**What to produce:** When you copy the data that follows, reproduce every word exactly and leave out the images.

**Data below:**
== Segment start ==

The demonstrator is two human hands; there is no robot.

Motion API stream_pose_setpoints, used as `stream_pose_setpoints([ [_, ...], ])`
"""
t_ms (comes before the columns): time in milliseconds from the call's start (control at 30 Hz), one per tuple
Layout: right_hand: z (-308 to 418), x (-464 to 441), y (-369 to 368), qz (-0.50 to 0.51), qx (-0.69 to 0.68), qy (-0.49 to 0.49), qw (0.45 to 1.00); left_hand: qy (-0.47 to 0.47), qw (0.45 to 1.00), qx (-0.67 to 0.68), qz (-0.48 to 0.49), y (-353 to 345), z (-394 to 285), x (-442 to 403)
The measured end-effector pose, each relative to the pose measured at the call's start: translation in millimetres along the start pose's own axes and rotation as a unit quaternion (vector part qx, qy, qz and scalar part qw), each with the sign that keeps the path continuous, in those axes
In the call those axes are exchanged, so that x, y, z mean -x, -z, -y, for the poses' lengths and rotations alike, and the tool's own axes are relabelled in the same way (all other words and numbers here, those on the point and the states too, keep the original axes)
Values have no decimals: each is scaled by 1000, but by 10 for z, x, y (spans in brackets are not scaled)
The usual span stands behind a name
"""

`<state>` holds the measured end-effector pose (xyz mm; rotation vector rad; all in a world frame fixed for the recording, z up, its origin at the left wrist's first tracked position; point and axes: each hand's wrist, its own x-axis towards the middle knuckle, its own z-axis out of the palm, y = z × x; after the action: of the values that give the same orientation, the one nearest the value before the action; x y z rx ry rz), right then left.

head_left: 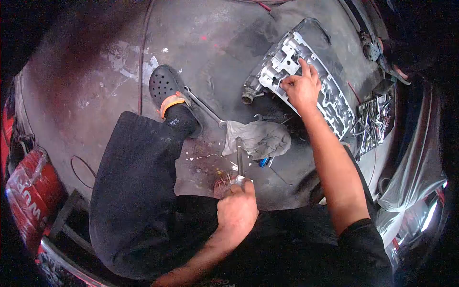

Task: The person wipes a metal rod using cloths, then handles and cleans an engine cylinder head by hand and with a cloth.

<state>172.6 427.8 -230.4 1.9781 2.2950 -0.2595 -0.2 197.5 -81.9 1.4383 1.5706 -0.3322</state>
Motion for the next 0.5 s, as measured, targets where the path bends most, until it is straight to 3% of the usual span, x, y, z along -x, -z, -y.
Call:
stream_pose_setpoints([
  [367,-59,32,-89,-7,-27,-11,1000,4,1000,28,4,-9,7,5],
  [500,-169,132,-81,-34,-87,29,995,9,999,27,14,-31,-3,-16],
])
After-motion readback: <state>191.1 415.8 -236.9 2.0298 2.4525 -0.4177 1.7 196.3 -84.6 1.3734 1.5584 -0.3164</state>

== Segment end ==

**Solution for this task:**
The demonstrator is two human hands; there is no robot.

Motion API stream_pose_setpoints, used as `stream_pose_setpoints([ [_, ...], ])`
"""
t_ms (comes before the columns): time in milliseconds from the call's start (control at 30 Hz), one per tuple
Layout: right_hand: z (-308 to 418), x (-464 to 441), y (-369 to 368), qz (-0.50 to 0.51), qx (-0.69 to 0.68), qy (-0.49 to 0.49), qw (0.45 to 1.00); left_hand: qy (-0.47 to 0.47), qw (0.45 to 1.00), qx (-0.67 to 0.68), qz (-0.48 to 0.49), y (-353 to 345), z (-394 to 285), x (-442 to 403)
The measured end-effector pose, each relative to the pose measured at the call's start: translation in millimetres along the start pose's own axes and rotation as a unit quaternion (vector part qx, qy, qz and scalar part qw), each with the sign that keeps the path continuous, in those axes
In the call those axes are exchanged, so that x, y, z mean -x, -z, -y, for the poses' lengths and rotations alike, and the tool's own axes are relabelled in the same way (all other words and numbers here, those on the point and the states too, keep the original axes)
Values have no decimals: each is scaled by 1000, but by 10 for z, x, y (spans in brackets are not scaled)
The usual span stands behind a name
"""

`<state>` holds the measured end-effector pose (xyz mm; rotation vector rad; all in a world frame fixed for the recording, z up, its origin at the left wrist's first tracked position; point and axes: each hand's wrist, its own x-axis towards the middle knuckle, its own z-axis out of the palm, y = z × x; after the action: of the values that give the same orientation, the one nearest the value before the action; x y z rx ry rz), right then left.

head_left: 

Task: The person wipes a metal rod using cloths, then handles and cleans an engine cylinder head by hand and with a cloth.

<state>172.6 427.8 -230.4 1.9781 2.2950 -0.2595 -0.2 197.5 -81.9 1.4383 1.5706 -0.3322</state>
Motion for the next 0.5 s, as measured, targets where the path bends most, until it is straight to 3% of the usual span, x, y, z along -x, -z, -y.
Call:
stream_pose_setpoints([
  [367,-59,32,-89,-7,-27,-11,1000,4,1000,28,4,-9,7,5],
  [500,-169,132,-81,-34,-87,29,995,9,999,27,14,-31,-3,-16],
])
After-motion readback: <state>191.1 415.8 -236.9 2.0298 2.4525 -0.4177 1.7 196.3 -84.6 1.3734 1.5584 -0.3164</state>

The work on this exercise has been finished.